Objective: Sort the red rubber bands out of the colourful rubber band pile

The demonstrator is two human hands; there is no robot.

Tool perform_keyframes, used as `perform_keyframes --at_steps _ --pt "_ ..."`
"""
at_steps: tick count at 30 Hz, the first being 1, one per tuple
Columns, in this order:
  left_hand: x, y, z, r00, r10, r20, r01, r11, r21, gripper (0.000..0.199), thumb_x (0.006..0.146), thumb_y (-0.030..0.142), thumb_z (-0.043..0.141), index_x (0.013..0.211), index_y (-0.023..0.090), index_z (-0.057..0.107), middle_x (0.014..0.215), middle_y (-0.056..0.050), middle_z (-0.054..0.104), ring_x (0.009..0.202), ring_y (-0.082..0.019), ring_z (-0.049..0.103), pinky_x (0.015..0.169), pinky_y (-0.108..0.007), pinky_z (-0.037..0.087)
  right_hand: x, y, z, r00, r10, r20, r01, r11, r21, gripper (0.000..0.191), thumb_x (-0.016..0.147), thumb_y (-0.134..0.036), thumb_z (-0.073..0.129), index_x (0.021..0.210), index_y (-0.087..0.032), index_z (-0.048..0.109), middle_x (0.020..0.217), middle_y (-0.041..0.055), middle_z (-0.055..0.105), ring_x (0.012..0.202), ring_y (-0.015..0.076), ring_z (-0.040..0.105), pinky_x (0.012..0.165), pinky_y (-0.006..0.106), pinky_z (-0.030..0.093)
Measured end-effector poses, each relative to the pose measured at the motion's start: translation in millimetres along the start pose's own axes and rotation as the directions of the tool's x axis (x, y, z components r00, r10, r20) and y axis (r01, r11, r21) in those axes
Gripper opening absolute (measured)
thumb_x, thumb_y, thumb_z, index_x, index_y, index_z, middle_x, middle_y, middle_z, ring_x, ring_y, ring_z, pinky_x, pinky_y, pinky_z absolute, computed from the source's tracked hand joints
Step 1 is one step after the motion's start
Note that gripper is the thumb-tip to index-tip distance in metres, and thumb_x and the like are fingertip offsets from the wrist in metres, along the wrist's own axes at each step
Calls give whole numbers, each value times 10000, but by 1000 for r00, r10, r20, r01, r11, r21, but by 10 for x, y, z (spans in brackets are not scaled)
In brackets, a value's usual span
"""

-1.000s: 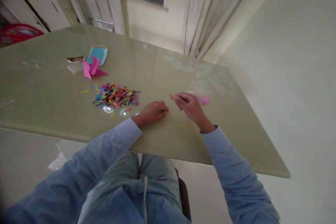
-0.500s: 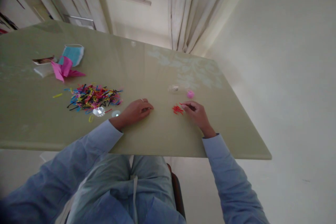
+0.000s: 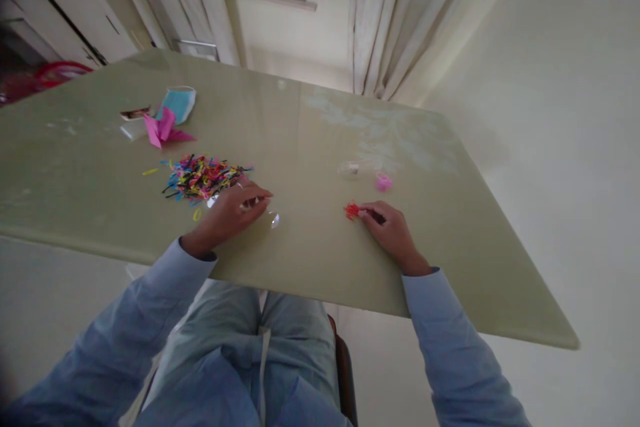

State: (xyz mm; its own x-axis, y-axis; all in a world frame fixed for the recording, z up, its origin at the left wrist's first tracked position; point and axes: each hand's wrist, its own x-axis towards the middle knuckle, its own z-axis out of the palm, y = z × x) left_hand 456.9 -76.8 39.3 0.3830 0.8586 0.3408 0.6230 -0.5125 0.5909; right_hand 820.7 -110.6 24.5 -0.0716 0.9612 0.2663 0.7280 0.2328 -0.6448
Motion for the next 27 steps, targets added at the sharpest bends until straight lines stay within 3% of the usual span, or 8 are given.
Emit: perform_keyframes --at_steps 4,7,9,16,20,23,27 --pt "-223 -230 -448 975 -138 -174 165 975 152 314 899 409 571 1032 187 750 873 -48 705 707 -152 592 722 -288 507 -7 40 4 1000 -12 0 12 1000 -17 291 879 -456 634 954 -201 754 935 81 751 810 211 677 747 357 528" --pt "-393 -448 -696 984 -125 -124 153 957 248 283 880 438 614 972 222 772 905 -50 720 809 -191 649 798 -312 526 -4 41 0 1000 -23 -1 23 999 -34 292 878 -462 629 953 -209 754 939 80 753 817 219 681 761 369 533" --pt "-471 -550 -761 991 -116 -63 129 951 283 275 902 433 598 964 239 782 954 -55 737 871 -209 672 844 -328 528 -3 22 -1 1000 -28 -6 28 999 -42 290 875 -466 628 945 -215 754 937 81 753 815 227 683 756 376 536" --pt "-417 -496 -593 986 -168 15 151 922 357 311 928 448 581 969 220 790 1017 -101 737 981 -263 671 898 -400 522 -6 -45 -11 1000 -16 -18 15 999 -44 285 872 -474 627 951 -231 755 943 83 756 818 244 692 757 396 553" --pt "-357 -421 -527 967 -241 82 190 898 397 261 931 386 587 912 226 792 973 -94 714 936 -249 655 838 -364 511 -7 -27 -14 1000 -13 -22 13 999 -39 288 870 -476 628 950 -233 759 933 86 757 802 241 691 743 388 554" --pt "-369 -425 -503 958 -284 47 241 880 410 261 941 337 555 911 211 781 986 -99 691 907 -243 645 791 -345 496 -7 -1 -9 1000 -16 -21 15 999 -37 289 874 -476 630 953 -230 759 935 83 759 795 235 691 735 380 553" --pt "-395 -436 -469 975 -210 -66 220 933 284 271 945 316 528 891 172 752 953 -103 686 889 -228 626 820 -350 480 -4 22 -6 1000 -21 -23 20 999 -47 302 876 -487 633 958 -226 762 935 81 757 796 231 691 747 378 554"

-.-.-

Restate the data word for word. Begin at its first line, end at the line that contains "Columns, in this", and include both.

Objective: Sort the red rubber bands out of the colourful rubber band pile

The demonstrator is two human hands; there is no robot.

Tool perform_keyframes, used as `perform_keyframes --at_steps _ --pt "_ ..."`
"""
at_steps: tick count at 30 Hz, the first being 1, one per tuple
Columns, in this order:

Nothing further is required by the exercise.